Indeed it is right that unforeseen or even unforeseeable problems should be investigated thoroughly, but I do also question how and where they are reported.

That Belgian blog looks just too bad to be true - let down by its own writer in his own words, never mind what others tell us about him!

What's not helping is the lack of publication dates, for we don't know when your original quote was produced. After all, Ulfkotte died five years ago, but the SWC site I found would be most up-to-date yet is un-dated. It is excitably anti Covid-vaccination as its main story, so is no more than two years old - starting three years after Ulfkotter's fatal heart-attack.

In any case the German author was waffling about the Press being liars, but there is nothing to link that with his death beyond simple co-incidence, and no-one seems to be trying to do so.
WalterF · 70-79, M
@ArishMell The point of this post, really, is to put forward the idea that the press always has the power to give to "news" the twist that it desires. Journalists are expert wordsmiths, after all, and therefore able to "manipulate," should they so wish. The journalist cited, be he alive, dead, recently active, or active 20 years ago, declared that this manipulation was strongly encouraged. (The qualities or shortcomings of the person or website reporting this remark make no difference to the remark - providing of course that the journalist did actually say it.)

As an example of manipulative language: a headline in today's online Daily Mail announced "Covid spring booster now available..." I posted this on Facebook, and a discussion ensued. My point was that the writer was using marketing language such as one might use to advertise a pleasant spring outing, maybe with picnic hamper and bottle of rosė, not forgetting to get one's "Covid spring booster" on the way. Light-hearted fun.

Whereas this is in reality the fourth in what will probably be an unending series of injections of substances whose safety and efficacy have already been brought into question, and whose long-term effects simply cannot be known. A medically intrusive procedure, imposed worldwide. All for a disease which is now compared by many to the common cold.

Hardly a picnic! But our merry Mail headline writer spun it in that direction.
ArishMell · 70-79, M
@WalterF Oh, the daily papers have always done that, but generally their style and biases are recognised.

They don't lie as such, in so far as what they write is usually true, but they are experts at giving misleading stories by highlighting or diminishing selected facts or omitting caveats such as "We think..." and "on the other hand..." from interviewees and statements.

They are also notoriously poor at communicating statistics, probability, hazards and risks; but are not alone. I doubt many of their readers could either - how many, I wonder, even know that 'hazard' and 'risk' are not synonyms.

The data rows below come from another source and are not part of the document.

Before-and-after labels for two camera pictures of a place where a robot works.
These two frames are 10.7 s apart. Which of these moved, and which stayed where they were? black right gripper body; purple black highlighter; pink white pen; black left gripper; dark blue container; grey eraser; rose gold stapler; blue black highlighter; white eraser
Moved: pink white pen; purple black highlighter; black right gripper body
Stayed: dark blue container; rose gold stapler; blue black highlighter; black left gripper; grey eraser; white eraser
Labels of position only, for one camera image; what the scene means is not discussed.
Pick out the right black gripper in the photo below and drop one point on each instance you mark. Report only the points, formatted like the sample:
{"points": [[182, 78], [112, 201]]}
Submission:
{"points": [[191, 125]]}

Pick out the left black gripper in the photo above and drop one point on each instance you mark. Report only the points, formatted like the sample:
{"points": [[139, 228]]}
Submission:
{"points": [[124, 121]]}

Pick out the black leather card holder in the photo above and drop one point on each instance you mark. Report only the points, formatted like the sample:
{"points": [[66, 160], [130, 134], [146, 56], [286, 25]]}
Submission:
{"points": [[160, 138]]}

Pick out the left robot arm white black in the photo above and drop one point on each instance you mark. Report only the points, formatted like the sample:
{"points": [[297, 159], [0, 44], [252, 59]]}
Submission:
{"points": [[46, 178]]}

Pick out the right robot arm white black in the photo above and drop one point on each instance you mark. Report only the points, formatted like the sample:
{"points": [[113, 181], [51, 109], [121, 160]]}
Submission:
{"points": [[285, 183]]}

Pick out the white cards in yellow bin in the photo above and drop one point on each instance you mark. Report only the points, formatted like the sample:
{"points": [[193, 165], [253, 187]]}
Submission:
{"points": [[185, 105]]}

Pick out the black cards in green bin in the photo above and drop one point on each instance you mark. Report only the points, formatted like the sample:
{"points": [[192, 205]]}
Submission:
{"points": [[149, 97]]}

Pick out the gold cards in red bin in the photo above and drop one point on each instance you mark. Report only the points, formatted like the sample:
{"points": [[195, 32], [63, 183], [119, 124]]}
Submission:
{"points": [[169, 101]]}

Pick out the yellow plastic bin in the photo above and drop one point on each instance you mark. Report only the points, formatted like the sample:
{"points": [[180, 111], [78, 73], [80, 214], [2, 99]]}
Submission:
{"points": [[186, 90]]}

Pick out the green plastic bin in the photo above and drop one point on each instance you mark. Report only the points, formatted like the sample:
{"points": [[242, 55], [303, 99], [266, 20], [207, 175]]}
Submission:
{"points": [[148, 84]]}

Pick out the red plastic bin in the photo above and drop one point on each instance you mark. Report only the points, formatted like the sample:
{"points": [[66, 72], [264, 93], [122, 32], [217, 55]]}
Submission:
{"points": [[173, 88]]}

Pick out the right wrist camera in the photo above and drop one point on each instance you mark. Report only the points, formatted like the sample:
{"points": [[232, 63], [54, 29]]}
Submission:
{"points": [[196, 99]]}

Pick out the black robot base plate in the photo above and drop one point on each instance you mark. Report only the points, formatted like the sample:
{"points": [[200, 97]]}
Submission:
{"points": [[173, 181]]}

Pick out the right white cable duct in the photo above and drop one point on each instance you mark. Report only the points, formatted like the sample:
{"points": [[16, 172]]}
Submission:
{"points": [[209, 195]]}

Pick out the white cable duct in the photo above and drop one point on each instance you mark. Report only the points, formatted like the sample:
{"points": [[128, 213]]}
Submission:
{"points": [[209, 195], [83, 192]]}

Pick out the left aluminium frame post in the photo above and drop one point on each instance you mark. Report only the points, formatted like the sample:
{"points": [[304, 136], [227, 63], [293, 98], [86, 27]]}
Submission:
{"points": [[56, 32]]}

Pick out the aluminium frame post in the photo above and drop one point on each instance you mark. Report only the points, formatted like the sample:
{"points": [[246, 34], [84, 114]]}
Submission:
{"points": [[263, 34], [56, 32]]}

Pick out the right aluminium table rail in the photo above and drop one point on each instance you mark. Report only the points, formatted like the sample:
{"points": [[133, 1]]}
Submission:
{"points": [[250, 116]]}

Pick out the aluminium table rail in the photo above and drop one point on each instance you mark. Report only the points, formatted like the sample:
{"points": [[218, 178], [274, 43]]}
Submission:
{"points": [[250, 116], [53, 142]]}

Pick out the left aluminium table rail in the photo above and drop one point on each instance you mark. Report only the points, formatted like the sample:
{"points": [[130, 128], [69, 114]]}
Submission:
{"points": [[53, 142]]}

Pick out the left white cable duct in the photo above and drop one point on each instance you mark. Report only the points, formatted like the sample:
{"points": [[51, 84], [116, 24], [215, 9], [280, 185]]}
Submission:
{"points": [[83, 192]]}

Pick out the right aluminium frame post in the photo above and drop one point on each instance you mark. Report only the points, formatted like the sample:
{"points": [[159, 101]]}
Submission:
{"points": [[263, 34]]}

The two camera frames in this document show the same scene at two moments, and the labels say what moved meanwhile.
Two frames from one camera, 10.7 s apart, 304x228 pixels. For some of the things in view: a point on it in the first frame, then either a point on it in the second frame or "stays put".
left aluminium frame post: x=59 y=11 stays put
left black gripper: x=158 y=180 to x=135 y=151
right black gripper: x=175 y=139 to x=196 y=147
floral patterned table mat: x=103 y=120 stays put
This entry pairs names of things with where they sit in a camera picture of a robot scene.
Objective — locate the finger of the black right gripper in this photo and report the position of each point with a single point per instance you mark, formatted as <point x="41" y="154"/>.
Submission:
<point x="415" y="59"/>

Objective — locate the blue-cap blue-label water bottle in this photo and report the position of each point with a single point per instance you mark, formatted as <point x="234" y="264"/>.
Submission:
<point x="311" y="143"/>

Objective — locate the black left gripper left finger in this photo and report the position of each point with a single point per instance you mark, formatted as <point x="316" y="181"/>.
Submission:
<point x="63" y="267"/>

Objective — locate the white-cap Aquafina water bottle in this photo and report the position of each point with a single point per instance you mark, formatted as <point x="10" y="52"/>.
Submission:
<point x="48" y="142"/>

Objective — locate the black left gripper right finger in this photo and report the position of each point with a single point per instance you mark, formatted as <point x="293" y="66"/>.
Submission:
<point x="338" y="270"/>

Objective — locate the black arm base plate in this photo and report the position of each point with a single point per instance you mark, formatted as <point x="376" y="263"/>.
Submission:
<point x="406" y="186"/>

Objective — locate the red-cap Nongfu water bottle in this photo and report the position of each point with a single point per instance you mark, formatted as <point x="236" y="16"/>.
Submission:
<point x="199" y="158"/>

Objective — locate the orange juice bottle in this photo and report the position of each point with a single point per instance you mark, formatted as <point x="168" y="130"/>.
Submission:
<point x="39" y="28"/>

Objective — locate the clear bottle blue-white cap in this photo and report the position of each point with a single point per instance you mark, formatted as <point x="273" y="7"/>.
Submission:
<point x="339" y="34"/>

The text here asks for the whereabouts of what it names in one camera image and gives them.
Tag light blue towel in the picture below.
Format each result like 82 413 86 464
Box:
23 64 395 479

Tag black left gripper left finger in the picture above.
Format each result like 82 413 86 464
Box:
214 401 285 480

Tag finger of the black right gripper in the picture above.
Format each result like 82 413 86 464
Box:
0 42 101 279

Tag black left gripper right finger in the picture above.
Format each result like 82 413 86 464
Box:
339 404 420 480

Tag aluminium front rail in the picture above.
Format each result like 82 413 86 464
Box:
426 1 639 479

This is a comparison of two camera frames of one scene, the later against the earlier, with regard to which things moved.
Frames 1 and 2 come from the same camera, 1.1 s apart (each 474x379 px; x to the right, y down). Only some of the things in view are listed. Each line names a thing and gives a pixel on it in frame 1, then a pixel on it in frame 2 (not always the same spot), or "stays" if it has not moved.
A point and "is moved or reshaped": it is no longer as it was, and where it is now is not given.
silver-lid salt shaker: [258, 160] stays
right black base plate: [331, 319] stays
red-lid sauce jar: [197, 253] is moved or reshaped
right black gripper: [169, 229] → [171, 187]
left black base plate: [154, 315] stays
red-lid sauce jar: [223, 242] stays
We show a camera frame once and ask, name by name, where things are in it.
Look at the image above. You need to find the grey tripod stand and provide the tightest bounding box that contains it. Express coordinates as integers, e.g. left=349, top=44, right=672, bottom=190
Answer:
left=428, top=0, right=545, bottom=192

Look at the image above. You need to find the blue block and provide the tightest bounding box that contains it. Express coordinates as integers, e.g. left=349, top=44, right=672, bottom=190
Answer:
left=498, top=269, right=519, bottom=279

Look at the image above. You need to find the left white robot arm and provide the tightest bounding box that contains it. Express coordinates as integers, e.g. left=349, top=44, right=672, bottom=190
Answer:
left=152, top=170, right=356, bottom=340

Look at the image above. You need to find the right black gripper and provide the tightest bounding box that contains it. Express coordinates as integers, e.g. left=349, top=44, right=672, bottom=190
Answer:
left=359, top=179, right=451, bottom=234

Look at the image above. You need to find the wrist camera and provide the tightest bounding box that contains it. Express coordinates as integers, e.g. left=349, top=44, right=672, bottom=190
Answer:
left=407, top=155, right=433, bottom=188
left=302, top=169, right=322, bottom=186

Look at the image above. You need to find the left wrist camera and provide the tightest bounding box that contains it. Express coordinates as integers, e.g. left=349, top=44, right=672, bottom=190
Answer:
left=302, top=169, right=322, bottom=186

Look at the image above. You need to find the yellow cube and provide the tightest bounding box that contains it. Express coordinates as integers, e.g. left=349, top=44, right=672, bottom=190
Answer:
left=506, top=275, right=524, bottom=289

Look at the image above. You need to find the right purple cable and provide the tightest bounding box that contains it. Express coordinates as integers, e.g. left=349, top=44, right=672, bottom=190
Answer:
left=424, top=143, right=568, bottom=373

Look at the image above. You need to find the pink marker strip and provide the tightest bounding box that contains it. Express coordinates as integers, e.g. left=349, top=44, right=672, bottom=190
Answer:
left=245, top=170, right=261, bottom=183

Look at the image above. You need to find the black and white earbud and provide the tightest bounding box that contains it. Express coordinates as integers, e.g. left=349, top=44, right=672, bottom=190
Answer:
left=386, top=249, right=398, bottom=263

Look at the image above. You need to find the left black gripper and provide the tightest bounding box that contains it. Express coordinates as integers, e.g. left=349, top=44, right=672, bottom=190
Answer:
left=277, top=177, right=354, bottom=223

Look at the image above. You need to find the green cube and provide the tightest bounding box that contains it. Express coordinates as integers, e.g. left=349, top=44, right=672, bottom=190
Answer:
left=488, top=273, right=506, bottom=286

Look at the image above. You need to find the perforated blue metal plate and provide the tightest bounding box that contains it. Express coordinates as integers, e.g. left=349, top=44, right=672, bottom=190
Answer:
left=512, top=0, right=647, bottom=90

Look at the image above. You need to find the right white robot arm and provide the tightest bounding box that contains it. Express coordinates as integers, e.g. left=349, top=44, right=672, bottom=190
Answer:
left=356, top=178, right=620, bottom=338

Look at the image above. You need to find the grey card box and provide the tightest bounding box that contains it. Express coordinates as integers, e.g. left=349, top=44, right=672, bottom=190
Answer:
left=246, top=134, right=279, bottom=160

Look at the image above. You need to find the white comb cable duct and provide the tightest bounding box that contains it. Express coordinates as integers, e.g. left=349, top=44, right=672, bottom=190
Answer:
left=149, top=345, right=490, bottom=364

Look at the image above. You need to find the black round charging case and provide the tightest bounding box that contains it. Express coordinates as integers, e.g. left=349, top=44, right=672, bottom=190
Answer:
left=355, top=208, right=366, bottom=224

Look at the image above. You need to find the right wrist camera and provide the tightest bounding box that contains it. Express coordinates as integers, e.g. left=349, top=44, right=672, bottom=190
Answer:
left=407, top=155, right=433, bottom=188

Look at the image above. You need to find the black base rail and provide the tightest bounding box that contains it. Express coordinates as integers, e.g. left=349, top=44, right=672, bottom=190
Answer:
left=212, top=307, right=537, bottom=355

As for probability... the paucity of understanding that concept was highlighted by the absurd,, wholly meretricious UK National Lottery draw-show on TV, whose over-excited commentator would say things like "Number Seventeen! That's the third week in a row for Number Seventeen!!" (The draw was of 6 from 49 for the jack-pot - now 6 from 50, making the odds against winning even more astronomical!)

The [i]Daily Mail[/i] is often the butt of ridicule, including a rather peculiar form of "class" distinction based on a wildly general assumption that your choice of paper reflects your character. It is rather excitable and does sometimes let its heart rule its head, but I suspect what really annoys its harshest critics is not what it says or exaggerates, but a) that it is not afraid to say things those critics don't like being said, and b) that many people buy it!